**What to produce**
From the entries below, gather every line containing the string "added".

**Records to use**
================
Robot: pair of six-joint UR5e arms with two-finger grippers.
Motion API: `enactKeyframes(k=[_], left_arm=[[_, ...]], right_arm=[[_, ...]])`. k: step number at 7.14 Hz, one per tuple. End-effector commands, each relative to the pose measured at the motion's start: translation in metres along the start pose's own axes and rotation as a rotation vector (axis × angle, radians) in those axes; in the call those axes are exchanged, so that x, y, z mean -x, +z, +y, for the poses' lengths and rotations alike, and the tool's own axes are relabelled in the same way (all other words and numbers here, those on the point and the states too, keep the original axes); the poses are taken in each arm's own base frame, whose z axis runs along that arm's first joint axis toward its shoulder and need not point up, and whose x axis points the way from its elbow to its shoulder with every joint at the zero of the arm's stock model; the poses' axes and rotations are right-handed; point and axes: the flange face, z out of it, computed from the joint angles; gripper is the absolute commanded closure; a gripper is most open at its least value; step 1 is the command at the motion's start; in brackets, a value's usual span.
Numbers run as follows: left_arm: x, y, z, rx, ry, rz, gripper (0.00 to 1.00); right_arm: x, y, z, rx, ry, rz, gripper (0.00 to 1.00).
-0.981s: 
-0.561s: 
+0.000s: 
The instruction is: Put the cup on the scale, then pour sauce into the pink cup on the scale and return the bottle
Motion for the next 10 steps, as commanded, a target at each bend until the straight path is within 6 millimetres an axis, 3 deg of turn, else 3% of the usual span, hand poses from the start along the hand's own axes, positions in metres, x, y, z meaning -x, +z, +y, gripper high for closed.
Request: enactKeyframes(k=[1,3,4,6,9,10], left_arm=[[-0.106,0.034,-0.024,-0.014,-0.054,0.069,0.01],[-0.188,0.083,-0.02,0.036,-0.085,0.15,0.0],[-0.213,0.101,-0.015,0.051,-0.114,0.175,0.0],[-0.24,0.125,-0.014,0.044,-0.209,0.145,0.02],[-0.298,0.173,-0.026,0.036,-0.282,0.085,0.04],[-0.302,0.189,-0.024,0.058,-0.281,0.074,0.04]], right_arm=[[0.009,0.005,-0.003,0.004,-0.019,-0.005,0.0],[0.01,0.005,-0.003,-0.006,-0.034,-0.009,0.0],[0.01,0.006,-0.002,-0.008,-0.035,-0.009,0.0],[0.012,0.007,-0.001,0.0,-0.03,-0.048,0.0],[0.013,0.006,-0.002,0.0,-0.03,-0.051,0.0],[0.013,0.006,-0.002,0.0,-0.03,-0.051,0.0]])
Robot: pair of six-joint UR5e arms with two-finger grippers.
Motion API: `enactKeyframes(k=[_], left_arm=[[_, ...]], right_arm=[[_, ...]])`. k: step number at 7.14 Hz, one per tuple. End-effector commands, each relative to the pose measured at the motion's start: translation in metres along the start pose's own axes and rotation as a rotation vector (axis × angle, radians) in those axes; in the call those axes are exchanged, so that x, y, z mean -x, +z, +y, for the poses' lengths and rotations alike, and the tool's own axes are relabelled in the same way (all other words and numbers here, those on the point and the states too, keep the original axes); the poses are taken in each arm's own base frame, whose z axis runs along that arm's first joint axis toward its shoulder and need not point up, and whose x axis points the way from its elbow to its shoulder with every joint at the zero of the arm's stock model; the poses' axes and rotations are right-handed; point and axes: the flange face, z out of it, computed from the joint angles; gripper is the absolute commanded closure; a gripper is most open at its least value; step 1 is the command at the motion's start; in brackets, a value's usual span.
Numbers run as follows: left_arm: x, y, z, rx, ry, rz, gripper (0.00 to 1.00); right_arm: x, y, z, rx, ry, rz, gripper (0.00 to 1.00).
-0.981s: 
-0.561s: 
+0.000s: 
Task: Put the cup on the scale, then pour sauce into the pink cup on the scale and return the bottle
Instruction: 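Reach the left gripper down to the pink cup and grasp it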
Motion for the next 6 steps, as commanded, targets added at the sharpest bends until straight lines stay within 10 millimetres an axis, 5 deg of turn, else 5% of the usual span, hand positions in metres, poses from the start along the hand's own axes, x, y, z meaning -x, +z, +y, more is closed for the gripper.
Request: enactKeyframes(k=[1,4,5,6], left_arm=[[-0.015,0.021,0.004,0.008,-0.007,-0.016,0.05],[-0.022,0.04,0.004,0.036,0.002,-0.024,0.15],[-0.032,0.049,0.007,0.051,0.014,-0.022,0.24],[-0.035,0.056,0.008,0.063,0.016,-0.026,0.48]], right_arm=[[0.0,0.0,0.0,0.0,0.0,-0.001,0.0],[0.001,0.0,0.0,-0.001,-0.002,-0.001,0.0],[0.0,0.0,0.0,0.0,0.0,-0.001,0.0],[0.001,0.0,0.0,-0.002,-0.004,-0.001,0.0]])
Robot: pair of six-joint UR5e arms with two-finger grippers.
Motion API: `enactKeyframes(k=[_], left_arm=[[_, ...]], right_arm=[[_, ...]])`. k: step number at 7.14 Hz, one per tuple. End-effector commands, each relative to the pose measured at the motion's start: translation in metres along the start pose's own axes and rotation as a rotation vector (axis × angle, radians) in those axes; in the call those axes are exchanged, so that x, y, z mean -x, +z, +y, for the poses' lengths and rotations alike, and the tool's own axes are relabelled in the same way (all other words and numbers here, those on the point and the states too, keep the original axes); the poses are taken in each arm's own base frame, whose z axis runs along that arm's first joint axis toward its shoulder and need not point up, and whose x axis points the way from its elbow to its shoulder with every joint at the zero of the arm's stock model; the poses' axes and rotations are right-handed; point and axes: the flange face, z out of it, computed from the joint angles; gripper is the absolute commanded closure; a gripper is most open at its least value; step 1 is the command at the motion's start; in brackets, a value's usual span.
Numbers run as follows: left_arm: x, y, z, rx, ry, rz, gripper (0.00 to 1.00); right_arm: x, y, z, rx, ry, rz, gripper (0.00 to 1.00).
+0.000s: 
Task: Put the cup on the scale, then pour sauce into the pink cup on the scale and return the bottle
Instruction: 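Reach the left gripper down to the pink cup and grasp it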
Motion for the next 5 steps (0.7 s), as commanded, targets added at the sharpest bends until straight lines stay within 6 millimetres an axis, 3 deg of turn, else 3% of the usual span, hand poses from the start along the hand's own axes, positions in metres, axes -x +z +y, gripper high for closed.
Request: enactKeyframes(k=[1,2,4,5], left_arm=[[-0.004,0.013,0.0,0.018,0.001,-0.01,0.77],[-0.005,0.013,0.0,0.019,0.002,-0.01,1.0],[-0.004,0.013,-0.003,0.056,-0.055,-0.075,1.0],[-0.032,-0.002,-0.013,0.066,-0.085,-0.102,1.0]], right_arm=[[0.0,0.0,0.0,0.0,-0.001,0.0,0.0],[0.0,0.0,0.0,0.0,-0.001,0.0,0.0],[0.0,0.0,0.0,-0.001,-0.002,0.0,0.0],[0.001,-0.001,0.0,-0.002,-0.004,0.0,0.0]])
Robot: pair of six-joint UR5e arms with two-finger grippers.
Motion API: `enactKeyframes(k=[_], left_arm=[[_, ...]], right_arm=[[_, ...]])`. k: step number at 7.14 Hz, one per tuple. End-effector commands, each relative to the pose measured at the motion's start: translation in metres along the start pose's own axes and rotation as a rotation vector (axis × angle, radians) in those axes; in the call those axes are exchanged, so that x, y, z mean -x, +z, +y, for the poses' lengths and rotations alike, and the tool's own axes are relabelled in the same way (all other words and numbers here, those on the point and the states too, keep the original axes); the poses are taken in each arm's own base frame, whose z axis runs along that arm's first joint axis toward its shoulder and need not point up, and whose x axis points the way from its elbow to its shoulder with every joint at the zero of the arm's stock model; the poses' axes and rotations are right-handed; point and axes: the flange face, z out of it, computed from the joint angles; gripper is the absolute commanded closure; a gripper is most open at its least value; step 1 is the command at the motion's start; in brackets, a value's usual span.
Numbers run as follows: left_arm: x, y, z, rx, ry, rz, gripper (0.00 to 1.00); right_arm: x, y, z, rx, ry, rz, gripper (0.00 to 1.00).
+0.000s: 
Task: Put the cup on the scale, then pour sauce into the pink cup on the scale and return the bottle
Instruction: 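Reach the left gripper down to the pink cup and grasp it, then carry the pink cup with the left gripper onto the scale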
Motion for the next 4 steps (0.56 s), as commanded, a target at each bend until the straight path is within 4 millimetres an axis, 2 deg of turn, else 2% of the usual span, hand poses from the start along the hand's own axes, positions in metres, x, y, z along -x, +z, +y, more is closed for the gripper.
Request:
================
**Output for this task**
Motion for the next 6 steps, as commanded, targets added at the sharpest bends until straight lines stay within 10 millimetres an axis, 5 deg of turn, else 5% of the usual span, hand positions in metres, poses from the start along the hand's own axes, x, y, z meaning -x, +z, +y, more is closed for the gripper.
Motion for the next 5 steps (0.7 s), as commanded, targets added at the sharpest bends until straight lines stay within 6 millimetres an axis, 3 deg of turn, else 3% of the usual span, hand poses from the start along the hand's own axes, positions in metres, axes -x +z +y, gripper high for closed.

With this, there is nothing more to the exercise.